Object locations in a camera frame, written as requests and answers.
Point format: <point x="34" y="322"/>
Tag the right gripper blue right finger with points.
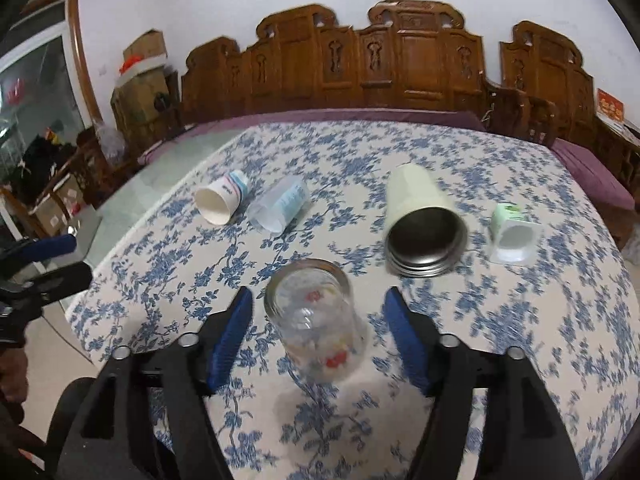
<point x="413" y="336"/>

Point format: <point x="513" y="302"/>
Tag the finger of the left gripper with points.
<point x="39" y="250"/>

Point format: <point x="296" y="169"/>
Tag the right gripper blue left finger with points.
<point x="231" y="327"/>

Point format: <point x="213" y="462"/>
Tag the clear glass cup red print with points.
<point x="311" y="305"/>

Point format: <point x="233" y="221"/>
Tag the cream steel thermos cup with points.
<point x="423" y="234"/>

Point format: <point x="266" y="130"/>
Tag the white paper cup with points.
<point x="219" y="201"/>

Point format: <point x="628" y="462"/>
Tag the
--
Everything in the data except the pictures must be transcribed exactly.

> **Reply**:
Object locations in a camera frame, written as requests and answers.
Point format: <point x="34" y="322"/>
Tag the right gripper blue right finger with points.
<point x="413" y="336"/>

Point format: <point x="513" y="302"/>
Tag the finger of the left gripper with points.
<point x="39" y="250"/>

Point format: <point x="296" y="169"/>
Tag the right gripper blue left finger with points.
<point x="231" y="327"/>

Point format: <point x="213" y="462"/>
Tag the clear glass cup red print with points.
<point x="311" y="305"/>

Point format: <point x="233" y="221"/>
Tag the cream steel thermos cup with points.
<point x="423" y="234"/>

Point format: <point x="266" y="130"/>
Tag the white paper cup with points.
<point x="219" y="201"/>

Point format: <point x="628" y="462"/>
Tag the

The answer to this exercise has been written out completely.